▶ **TASK DIRECTIONS**
This exercise calls for the data below to be retyped exactly, minus any images.

Segment Open

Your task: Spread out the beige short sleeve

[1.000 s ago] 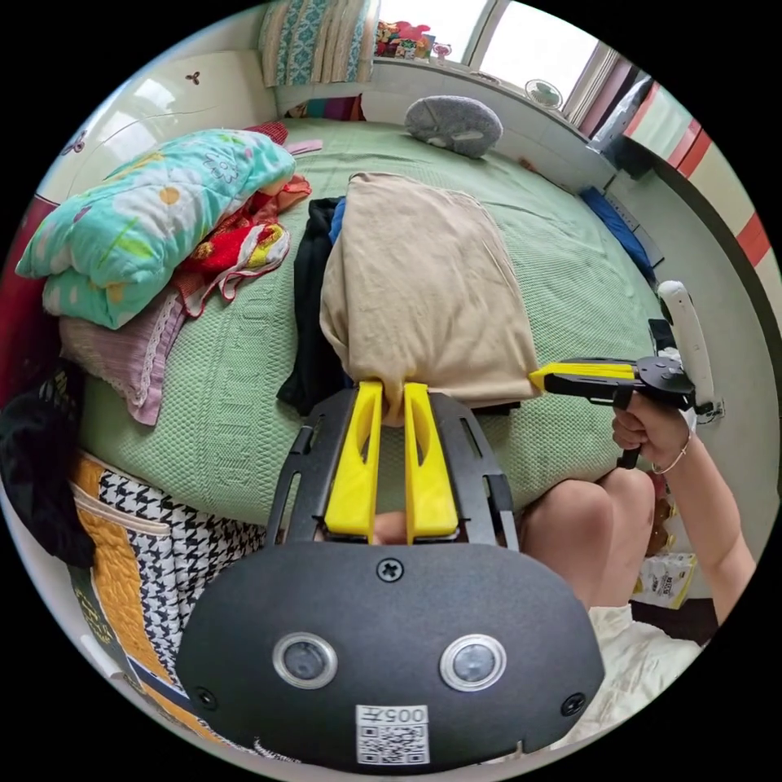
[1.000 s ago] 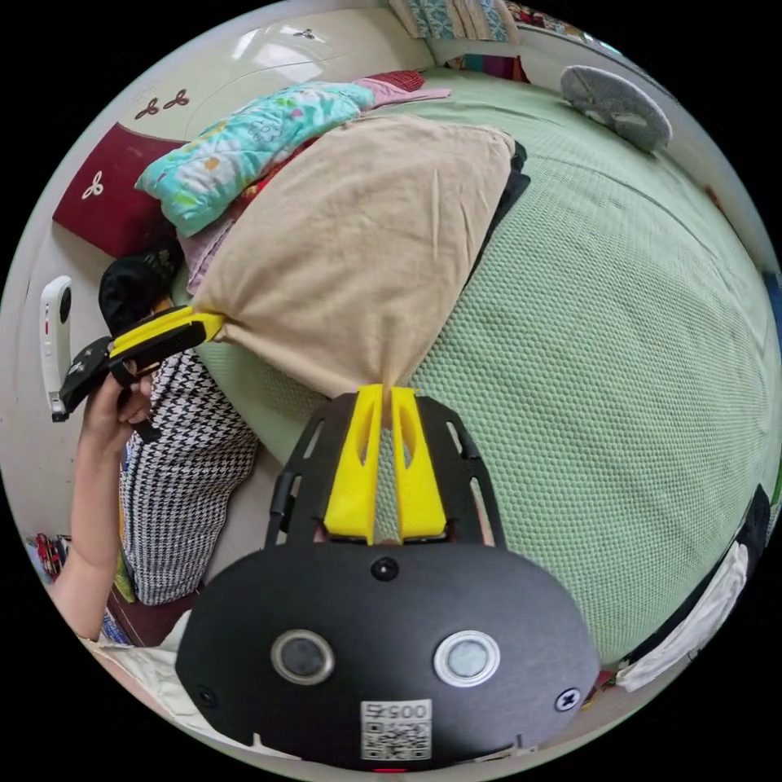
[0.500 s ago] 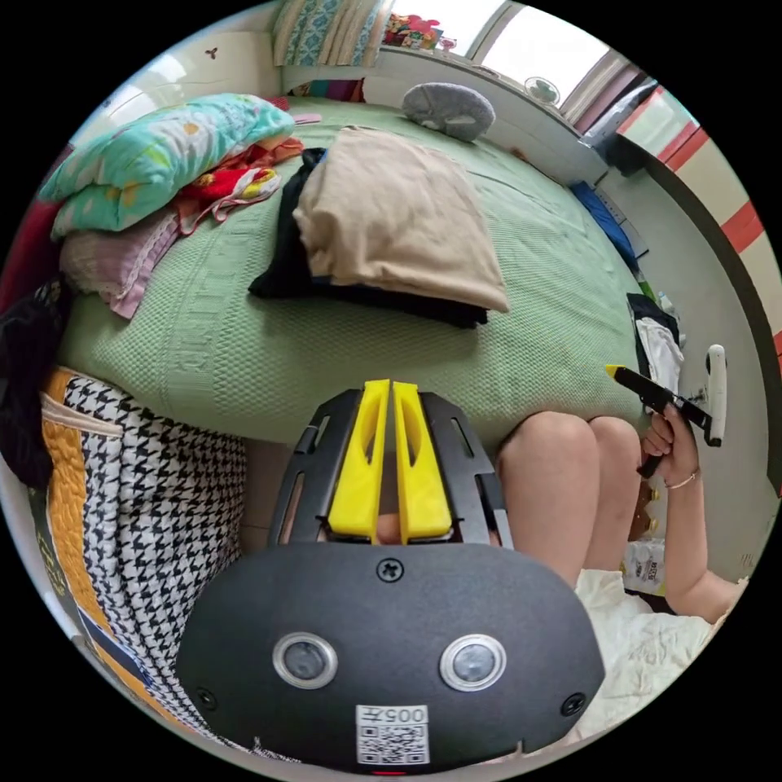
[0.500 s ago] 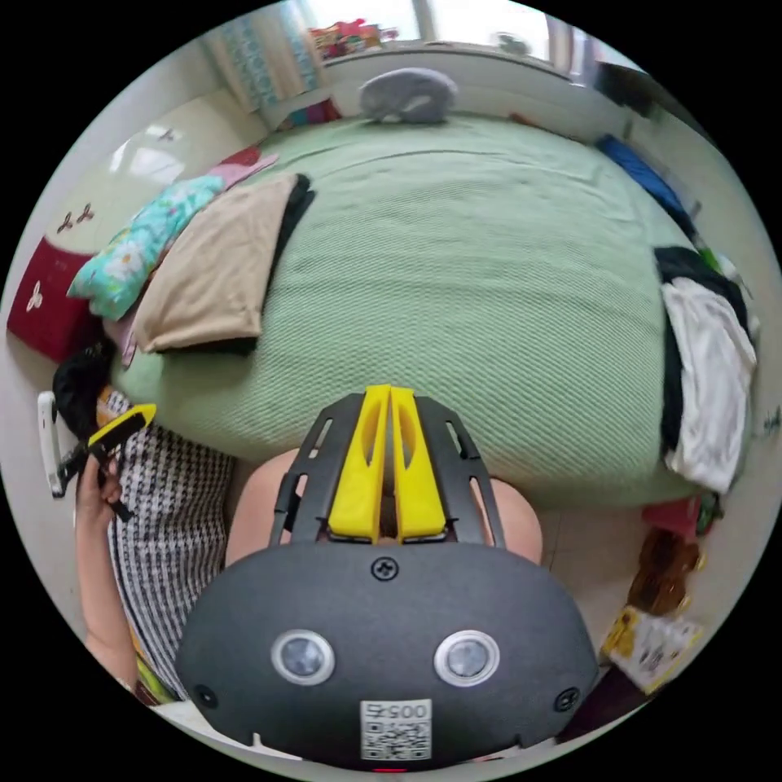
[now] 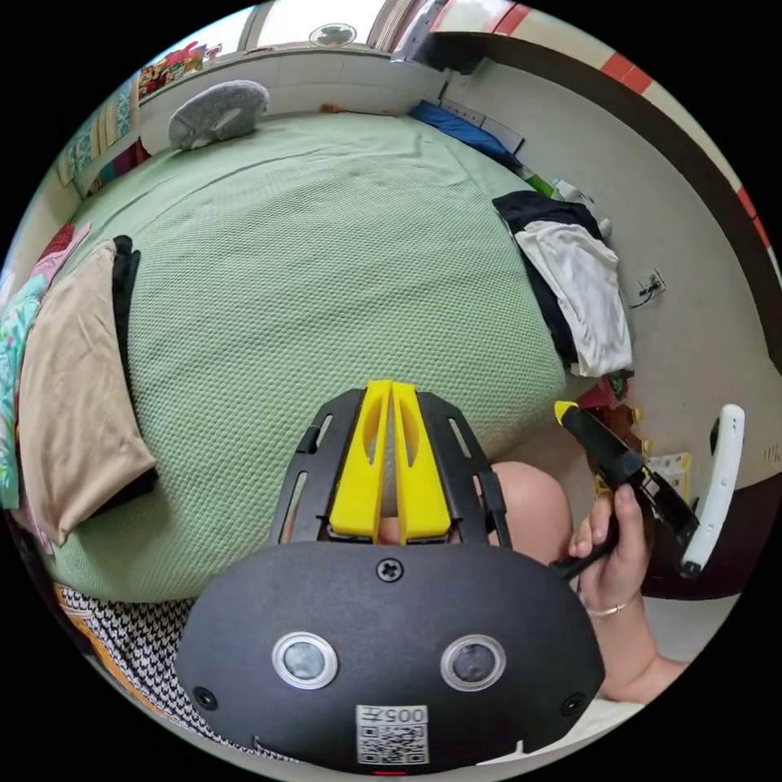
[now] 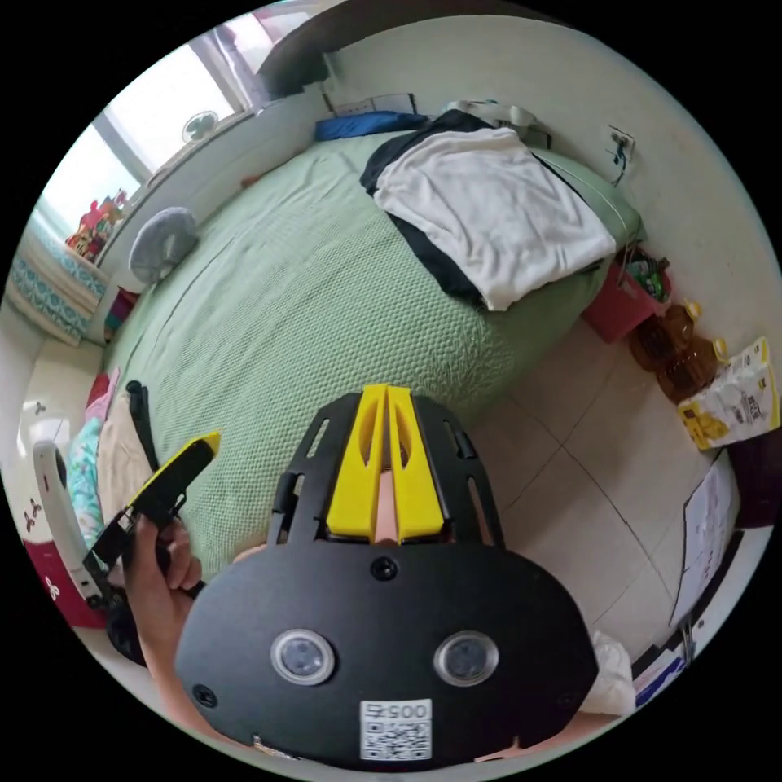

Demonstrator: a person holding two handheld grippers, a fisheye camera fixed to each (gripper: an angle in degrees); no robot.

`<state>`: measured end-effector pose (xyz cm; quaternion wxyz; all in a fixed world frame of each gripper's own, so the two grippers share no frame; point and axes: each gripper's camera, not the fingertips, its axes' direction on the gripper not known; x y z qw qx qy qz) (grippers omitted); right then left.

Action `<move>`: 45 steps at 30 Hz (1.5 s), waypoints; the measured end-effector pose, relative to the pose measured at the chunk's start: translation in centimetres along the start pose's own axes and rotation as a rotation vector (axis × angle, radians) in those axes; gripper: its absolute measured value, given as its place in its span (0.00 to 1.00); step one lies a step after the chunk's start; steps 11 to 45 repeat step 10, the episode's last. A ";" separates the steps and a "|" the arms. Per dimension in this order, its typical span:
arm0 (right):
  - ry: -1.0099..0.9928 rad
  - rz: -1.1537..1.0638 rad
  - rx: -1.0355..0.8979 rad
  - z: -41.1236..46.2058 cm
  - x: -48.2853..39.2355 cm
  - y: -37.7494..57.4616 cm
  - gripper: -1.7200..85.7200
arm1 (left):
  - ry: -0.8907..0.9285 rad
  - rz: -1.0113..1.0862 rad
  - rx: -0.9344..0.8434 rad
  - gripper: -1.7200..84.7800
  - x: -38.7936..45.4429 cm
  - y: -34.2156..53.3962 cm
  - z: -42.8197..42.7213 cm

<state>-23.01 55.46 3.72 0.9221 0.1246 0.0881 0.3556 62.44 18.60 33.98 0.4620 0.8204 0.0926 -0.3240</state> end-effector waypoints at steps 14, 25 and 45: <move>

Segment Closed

▶ **WORKED SOLUTION**
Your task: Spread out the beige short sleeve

[1.000 s ago] 
[1.000 s ago] 
[0.500 s ago] 
[0.500 s ago] 
[now] 
[now] 

Demonstrator: a person holding two handheld grippers, a fisheye camera fixed to each (gripper: an angle in degrees); no robot.

`<state>`: measured end-effector pose (xyz cm; quaternion wxyz; all in a fixed world frame of each gripper's own, so the two grippers share no frame; point and axes: each gripper's camera, not the fingertips, its axes' direction on the gripper not known; x y z qw qx qy qz) (grippers omitted); right then left.

Action `<move>`: 45 steps at 30 Hz (1.5 s), waypoints; the measured end-effector pose, relative to the pose measured at the chunk's start: translation in centimetres along the start pose's own axes and rotation as a rotation vector (axis × angle, radians) in those axes; gripper: its absolute measured value, given as its place in its span (0.00 to 1.00); step one lies a step after the chunk's start; steps 11 to 45 repeat step 10, the episode's last. A ";" separates the steps and a "|" the arms. Per dimension in this order, its typical span:
arm0 (right):
  - ry: -1.0099..0.9928 rad
  - rz: -1.1537..1.0638 rad
  - rx: -1.0355..0.8979 rad
  - z: -41.1236..46.2058 cm
  - x: -48.2853..39.2355 cm
  - y: -37.7494..57.4616 cm
  - gripper: -1.7200..85.7200
arm1 (left):
  - ry: -0.8907..0.9285 rad
  - rz: -1.0113..1.0862 rad
  - rx: -0.9344..0.8434 rad
  - gripper: -1.7200..84.7800
  - x: -38.7936..45.4429 cm
  - y: -34.2156..53.3962 cm
  - z: -42.8197..42.7213 cm

<state>-23.01 55.46 3.72 0.9221 0.1246 0.0881 0.3556 62.44 18.60 33.98 0.4620 0.8204 0.0926 -0.3240</state> end-effector waypoints at steps 14, 25 and 45: <move>

No more output will be given.